Should you only marry your own kind? There are arguments for both sides in my estimation, but the real answer is NO.
Marriage is about the coming together of two people who love each other for themselves, not their race, their colour, their wealth or lack of it. Relationships, what ever the make up of it will survive if They show respect for one another, If they apologise when wrong and accept apology quickly when given, If they strive to always tell each other the truth, If they show each other respect and If they can help it, Not raise their voices to each other and to think before they speak.
A marriage is supposed to be made in heaven but if it is to work in the 21st Century it has to allow both partners to discover their inner potential rather than being merely an institution for living together and raising children,
The best marriages are probably better today than at any time in history because spouses are looking for something other than simply sharing the same home, a goal which would have been acceptable a century or more ago, but now couples are also looking for a spiritual connection, with similar goals and ambitions which they describe as finding their soul mates.

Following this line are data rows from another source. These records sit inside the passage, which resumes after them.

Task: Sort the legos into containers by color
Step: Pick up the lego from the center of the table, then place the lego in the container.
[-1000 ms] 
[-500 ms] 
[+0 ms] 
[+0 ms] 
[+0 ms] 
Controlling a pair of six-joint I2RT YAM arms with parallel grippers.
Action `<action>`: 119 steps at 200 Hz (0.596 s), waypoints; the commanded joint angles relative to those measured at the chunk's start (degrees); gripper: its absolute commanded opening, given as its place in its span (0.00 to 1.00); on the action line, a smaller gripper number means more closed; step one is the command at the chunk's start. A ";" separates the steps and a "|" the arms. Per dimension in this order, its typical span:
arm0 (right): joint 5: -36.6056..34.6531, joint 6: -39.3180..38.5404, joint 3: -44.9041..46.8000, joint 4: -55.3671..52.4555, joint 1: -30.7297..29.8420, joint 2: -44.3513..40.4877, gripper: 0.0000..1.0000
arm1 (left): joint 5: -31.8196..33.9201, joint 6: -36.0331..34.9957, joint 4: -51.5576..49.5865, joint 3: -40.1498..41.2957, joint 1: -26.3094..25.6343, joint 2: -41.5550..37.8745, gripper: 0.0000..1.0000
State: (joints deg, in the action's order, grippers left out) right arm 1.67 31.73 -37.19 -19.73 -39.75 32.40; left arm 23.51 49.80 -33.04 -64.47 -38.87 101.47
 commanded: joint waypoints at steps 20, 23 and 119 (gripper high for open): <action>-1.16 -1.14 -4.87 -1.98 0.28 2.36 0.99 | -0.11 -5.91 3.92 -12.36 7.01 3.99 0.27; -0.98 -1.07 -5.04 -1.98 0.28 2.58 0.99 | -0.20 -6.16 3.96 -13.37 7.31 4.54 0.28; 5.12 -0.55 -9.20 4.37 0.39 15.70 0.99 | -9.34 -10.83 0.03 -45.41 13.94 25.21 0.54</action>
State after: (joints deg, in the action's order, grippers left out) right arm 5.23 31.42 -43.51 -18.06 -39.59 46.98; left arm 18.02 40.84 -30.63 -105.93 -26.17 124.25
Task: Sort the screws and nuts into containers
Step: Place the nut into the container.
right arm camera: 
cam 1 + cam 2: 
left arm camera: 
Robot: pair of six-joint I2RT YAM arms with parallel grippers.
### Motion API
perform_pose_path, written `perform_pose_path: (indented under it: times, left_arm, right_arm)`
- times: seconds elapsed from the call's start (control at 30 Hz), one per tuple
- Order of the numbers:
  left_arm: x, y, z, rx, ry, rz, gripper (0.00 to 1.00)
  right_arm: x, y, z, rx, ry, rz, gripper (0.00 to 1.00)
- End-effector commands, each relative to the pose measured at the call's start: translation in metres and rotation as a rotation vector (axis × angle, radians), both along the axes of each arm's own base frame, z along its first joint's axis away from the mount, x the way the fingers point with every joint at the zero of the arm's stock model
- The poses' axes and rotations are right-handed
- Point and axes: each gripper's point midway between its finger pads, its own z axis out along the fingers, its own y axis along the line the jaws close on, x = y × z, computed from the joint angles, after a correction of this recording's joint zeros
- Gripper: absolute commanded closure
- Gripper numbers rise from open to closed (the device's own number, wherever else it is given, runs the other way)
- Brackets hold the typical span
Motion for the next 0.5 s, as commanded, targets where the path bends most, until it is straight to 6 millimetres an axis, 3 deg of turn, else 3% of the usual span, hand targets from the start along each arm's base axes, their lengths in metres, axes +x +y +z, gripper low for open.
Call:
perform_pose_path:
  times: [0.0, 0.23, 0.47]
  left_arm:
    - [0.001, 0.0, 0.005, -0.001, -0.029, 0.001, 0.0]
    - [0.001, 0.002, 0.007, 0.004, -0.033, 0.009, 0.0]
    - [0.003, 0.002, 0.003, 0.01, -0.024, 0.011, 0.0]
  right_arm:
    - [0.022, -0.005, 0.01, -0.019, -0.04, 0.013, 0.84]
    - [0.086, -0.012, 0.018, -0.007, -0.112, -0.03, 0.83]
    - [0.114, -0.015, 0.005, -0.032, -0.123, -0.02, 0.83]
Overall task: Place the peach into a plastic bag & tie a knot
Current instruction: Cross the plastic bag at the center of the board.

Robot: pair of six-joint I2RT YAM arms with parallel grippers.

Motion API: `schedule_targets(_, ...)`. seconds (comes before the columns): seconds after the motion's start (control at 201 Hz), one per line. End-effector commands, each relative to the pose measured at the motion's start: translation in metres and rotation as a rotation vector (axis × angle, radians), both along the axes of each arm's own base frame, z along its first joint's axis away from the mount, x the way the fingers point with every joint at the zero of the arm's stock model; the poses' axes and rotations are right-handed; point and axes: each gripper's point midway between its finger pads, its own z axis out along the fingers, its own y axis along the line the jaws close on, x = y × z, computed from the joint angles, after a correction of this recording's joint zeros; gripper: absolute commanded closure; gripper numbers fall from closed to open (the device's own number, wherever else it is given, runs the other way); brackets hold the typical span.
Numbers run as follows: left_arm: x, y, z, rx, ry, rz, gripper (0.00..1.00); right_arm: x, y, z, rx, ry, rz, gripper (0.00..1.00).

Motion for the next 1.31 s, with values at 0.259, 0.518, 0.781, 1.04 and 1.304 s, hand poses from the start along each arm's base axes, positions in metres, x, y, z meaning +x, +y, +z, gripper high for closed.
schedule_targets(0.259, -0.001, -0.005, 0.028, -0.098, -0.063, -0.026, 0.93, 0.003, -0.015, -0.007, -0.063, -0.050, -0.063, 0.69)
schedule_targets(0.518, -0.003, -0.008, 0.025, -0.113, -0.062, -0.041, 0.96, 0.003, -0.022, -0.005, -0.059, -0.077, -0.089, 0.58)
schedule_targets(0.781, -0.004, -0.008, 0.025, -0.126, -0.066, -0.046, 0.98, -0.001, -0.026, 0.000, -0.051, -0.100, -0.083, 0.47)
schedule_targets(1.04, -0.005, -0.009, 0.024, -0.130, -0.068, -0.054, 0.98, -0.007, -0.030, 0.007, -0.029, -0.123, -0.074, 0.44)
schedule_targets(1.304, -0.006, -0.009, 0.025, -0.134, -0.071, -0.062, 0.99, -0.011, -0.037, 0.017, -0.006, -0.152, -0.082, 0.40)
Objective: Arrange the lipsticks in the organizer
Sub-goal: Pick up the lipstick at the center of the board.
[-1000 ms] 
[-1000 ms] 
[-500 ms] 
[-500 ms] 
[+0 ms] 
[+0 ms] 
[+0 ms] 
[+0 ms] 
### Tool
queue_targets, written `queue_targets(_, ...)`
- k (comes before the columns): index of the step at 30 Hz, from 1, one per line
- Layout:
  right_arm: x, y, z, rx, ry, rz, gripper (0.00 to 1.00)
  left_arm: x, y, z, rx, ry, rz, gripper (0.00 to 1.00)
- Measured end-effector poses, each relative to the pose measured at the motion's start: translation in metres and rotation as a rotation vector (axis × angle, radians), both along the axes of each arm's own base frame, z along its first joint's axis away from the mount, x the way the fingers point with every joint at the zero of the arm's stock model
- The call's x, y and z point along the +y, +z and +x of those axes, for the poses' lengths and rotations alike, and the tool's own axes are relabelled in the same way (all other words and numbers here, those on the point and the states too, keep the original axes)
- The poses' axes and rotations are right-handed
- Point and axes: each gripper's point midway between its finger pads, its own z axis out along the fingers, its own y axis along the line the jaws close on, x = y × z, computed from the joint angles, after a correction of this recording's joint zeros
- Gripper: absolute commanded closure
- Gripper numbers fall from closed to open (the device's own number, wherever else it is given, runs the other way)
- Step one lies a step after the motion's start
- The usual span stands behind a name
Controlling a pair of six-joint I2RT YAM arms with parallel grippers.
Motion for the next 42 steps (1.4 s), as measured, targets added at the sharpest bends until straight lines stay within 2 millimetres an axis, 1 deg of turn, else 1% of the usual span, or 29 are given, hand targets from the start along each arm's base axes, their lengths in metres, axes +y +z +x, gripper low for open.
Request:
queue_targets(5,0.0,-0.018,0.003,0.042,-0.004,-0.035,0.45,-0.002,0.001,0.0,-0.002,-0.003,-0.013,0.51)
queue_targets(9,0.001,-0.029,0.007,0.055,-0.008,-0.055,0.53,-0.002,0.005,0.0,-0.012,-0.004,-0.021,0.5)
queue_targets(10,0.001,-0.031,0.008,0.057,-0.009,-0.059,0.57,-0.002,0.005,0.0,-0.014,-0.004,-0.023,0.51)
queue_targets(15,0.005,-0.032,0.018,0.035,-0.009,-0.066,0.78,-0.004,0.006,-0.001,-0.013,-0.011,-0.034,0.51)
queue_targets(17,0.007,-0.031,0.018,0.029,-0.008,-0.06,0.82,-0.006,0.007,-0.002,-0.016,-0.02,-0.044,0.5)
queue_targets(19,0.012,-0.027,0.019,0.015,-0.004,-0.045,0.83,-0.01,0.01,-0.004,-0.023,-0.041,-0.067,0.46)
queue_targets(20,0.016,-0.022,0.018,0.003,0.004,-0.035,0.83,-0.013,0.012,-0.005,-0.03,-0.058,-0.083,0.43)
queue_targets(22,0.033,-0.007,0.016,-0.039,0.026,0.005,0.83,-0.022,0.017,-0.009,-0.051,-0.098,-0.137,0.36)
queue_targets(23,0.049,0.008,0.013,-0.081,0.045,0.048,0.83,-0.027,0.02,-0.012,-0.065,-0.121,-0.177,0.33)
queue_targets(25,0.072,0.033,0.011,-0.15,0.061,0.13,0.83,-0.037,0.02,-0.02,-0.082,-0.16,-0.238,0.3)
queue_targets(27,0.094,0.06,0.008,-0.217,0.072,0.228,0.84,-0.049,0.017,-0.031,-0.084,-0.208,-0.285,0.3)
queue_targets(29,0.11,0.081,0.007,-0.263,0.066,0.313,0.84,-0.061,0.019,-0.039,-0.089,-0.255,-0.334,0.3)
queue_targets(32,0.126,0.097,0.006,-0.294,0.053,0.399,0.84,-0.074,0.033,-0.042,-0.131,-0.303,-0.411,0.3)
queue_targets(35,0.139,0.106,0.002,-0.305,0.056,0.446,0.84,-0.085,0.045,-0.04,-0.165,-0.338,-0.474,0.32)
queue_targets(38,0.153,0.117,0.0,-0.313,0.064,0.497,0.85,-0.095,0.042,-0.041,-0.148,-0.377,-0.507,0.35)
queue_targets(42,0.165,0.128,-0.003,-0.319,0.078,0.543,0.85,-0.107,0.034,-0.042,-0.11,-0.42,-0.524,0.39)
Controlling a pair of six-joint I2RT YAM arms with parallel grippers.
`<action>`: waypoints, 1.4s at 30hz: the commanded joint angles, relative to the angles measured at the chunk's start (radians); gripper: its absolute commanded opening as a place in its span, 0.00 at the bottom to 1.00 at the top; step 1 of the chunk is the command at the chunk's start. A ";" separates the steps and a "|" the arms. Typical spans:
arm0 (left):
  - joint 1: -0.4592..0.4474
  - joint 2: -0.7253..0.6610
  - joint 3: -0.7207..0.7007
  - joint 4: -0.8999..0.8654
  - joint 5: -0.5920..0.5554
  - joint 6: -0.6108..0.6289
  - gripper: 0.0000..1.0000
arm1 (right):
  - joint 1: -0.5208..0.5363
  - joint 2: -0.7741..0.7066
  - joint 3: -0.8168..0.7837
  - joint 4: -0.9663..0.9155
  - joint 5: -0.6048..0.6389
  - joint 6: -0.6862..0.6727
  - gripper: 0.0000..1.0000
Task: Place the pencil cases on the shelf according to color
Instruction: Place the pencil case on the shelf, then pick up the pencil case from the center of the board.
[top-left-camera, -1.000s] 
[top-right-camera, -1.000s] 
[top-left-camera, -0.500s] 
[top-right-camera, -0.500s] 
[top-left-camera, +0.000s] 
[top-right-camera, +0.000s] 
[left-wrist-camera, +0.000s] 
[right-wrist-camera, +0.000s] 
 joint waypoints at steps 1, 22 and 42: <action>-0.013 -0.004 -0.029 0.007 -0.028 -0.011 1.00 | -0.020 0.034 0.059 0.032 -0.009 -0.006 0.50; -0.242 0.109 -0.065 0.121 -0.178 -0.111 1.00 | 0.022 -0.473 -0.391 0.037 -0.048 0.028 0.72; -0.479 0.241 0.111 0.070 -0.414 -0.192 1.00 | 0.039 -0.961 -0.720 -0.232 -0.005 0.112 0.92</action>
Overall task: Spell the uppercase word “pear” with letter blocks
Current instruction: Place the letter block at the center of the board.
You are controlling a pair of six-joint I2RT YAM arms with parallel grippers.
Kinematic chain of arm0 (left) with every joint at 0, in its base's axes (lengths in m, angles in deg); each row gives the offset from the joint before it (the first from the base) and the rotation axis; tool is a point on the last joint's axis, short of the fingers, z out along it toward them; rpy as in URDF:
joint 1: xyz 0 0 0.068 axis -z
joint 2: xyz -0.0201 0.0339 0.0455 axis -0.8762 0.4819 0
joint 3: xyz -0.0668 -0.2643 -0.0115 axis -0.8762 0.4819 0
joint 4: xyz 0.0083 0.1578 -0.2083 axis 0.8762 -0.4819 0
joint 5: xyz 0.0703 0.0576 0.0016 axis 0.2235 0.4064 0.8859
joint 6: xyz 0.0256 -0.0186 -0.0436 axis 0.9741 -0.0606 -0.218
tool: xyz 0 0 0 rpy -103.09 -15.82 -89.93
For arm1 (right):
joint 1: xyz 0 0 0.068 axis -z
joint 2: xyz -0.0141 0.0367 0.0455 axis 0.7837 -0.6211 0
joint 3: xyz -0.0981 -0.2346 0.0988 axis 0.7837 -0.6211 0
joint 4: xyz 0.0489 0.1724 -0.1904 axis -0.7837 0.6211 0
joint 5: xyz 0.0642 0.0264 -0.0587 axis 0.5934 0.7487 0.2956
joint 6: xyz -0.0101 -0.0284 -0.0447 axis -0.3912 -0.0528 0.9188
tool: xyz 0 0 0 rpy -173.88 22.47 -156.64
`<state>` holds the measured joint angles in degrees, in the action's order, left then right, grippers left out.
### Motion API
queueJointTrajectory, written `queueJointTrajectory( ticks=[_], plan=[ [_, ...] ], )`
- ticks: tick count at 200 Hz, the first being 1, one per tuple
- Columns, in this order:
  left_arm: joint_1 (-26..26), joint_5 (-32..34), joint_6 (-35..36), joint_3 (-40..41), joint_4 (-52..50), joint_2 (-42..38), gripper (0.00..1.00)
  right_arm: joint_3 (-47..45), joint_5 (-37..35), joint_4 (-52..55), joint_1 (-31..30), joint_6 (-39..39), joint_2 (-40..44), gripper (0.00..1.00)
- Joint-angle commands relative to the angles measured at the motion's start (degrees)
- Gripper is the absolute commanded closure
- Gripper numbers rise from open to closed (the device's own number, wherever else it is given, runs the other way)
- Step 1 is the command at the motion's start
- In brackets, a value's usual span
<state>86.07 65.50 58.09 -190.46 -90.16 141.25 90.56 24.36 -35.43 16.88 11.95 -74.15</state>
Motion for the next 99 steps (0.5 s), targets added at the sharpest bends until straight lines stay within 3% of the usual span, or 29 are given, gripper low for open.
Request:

All couples argue, and some disagreements may not be bad for building a relationship. But when arguments become heated, that’s when blame, criticism and name-calling comes out, sometimes unintentionally. And too much of that isn’t as good for marital happiness, as plenty of research show
Women take more responsibility for emotional harmony in a marriage.
It’s important for partners to realise they have a lot of emotional influence on each other. There are two people in this dance, but women may have to take the first step to show him the way and other things will follow.”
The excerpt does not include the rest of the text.